All fuel element cases have to improve the heat transfer ribs of various kinds, it even tubular fuel elements were developed, which are cooled from the inside and outside ( compare superheated steam reactor). The fuel elements are not more than 1 m in general, the uranium rod can be up to 3 cm thick.

The moderator is made of graphite in the form of large blocks that are connected by molded grooves and wedges of a relatively large play. The graphite blocks are traversed by cylindrical channels into which the fuel is introduced. The fuel itself be due to a plurality of guide bars, the so-called Fins, on the duct wall and stacked perpendicular to each other. This causes sector-shaped cross-sections through which the cooling gas can flow. More channels take on the absorber rods for reactor regulation.

The entire reactor core rests with its weight of several hundred tons on a welded steel grate. Since the fuel can be removed during reactor operation with special charging machines, the burnup of the uranium can be influenced, which may be interesting in the extraction of weapons-grade plutonium, for example. Due to the very large voluminous reactor core pressure vessel had to be welded on the sites. Pressure vessels were later developed from pre-stressed concrete in France.

Nuclear power plants

Due to the low power densities Magnox reactors operate very uneconomical in nuclear power plants and are outdated from today's perspective.
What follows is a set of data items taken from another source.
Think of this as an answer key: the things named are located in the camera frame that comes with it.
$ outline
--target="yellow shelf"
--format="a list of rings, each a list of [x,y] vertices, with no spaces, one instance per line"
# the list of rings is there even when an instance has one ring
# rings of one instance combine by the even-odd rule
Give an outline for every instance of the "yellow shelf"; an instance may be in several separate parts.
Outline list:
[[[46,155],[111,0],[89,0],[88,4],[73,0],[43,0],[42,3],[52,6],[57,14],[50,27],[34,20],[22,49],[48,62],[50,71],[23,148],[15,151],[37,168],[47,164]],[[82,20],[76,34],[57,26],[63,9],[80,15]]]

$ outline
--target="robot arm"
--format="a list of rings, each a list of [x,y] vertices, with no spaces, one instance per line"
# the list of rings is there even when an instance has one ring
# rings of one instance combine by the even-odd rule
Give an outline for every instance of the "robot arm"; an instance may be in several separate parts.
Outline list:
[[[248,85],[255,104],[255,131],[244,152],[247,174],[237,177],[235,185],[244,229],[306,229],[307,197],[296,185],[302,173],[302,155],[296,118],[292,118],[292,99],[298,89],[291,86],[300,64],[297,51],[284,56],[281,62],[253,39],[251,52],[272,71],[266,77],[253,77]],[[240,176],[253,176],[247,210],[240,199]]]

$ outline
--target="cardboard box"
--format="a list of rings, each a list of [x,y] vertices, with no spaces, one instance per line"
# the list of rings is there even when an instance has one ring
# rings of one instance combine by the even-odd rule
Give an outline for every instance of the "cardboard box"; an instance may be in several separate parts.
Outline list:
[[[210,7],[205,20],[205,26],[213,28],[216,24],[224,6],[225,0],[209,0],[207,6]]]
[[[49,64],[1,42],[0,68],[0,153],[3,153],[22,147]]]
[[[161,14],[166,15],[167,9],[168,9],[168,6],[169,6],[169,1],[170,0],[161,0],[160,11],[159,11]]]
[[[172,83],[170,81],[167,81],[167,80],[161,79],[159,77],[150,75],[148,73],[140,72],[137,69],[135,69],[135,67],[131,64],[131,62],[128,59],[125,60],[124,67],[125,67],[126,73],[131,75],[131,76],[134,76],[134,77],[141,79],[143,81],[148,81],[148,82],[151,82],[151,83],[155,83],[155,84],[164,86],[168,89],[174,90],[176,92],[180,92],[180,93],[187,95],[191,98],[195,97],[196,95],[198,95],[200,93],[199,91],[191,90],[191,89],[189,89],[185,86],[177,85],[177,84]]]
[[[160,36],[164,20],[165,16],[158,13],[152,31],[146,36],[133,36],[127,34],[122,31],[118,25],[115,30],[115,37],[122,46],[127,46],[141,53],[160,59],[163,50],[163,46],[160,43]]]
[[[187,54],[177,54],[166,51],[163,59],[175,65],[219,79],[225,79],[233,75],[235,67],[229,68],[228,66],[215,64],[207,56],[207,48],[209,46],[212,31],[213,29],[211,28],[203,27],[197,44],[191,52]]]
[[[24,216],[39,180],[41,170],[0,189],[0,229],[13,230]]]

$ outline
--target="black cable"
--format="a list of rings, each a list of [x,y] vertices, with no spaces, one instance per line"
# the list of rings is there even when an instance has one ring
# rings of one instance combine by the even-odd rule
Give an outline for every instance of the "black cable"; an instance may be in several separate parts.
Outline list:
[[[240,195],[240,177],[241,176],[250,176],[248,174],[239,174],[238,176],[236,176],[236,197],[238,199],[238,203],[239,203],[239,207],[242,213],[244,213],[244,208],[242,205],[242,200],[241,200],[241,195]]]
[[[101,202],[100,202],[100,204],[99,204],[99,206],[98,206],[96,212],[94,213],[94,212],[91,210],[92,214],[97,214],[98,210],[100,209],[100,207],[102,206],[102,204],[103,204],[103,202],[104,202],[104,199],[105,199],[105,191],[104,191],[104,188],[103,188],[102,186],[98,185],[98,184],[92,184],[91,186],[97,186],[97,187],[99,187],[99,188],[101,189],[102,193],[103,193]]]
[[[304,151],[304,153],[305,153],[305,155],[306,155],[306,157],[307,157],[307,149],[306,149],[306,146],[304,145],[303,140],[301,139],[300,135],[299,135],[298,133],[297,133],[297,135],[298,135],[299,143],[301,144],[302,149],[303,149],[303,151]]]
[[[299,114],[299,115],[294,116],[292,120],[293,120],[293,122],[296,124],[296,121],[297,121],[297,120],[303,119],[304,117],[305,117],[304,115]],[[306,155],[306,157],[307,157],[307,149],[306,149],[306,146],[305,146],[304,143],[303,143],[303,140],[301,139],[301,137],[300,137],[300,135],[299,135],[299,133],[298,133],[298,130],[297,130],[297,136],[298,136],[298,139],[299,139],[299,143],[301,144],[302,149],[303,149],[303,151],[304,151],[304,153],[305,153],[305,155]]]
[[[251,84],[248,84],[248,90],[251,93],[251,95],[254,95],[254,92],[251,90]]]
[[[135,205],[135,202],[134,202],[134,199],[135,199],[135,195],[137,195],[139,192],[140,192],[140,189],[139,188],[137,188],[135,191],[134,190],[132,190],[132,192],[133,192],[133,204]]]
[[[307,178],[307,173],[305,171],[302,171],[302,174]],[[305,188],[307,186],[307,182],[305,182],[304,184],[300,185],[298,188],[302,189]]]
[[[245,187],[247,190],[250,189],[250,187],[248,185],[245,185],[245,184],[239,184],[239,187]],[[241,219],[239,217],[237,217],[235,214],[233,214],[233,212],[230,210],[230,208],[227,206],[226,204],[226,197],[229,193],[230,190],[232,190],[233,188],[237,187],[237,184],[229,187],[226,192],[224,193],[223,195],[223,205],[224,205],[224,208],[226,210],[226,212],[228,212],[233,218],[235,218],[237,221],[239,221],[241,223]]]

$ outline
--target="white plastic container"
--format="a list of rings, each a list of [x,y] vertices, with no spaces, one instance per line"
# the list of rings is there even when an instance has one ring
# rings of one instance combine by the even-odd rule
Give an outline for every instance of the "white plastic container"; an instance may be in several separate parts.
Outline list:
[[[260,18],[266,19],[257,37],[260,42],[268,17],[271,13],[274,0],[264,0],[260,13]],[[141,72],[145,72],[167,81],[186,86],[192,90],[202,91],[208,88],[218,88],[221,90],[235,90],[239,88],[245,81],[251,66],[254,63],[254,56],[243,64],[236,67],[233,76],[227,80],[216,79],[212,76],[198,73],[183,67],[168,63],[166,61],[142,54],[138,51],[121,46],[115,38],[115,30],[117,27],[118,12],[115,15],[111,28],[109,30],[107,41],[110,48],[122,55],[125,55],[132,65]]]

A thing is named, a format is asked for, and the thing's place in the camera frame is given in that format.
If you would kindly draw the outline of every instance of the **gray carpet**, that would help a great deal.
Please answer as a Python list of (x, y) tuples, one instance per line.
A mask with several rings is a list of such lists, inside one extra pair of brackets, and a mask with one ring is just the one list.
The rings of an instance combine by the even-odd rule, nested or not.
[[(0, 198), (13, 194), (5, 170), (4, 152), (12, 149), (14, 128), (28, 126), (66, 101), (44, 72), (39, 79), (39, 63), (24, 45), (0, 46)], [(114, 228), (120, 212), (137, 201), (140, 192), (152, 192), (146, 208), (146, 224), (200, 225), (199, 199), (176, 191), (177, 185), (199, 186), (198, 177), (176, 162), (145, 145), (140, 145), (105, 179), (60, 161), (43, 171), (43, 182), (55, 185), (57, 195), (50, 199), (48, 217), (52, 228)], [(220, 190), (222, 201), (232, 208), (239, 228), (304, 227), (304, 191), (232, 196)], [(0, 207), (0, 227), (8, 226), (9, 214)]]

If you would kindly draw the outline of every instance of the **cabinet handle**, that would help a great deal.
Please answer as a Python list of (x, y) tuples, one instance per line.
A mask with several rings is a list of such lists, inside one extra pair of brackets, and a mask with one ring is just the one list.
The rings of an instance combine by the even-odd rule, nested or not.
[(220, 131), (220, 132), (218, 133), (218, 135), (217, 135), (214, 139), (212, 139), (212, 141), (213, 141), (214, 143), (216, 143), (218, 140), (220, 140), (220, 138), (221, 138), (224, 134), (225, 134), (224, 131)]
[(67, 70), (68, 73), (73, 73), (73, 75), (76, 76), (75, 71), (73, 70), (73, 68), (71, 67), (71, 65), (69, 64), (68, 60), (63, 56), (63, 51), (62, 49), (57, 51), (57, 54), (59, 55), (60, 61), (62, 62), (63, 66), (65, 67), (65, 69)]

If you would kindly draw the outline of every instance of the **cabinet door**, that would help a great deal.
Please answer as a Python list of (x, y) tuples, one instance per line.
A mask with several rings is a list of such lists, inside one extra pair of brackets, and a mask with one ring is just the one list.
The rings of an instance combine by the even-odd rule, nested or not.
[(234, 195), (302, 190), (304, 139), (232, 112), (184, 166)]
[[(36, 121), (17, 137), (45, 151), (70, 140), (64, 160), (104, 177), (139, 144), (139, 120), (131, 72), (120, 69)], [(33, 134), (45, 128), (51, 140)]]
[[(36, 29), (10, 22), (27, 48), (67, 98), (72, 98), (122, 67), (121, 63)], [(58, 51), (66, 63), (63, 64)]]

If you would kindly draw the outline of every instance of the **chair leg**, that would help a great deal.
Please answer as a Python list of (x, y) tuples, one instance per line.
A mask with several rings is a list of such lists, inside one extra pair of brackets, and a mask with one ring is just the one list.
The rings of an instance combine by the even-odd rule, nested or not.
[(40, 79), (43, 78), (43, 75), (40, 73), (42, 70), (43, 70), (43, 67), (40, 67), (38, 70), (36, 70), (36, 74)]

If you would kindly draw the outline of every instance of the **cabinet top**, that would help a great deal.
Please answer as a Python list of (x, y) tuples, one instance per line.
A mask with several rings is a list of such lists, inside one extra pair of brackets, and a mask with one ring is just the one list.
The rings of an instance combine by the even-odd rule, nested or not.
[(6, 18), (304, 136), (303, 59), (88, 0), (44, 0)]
Magnox reactors in the strict sense were built exclusively in the UK. They went mainly in the 1950s and 1960s to the grid. The reactors at Berkeley, Bradwell, Calder Hall, Chapel Cross, Dungeness, Sizewell A, Hunterston, Hinkley Point A, Oldbury and Trawsfynydd were all shut down. Only the Wylfa nuclear power plant is still in operation.

The Magnox design has also been implemented in nuclear power plants Latina in Italy and in the nuclear power plant in Japan Tōkai, both plants are no longer in operation today. The Experimental Power Reactor in North Korea was built without British support based on the shared construction plans of the Magnox reactors at the nuclear power plant, Calder Hall and decommissioned in 2007.

The nine now disused UNGG reactors in France and Spain have a similar structure as the Magnox reactors, the nuclear fuel rods are there but covered with a magnesium -zirconium alloy instead of a magnesium -aluminum alloy.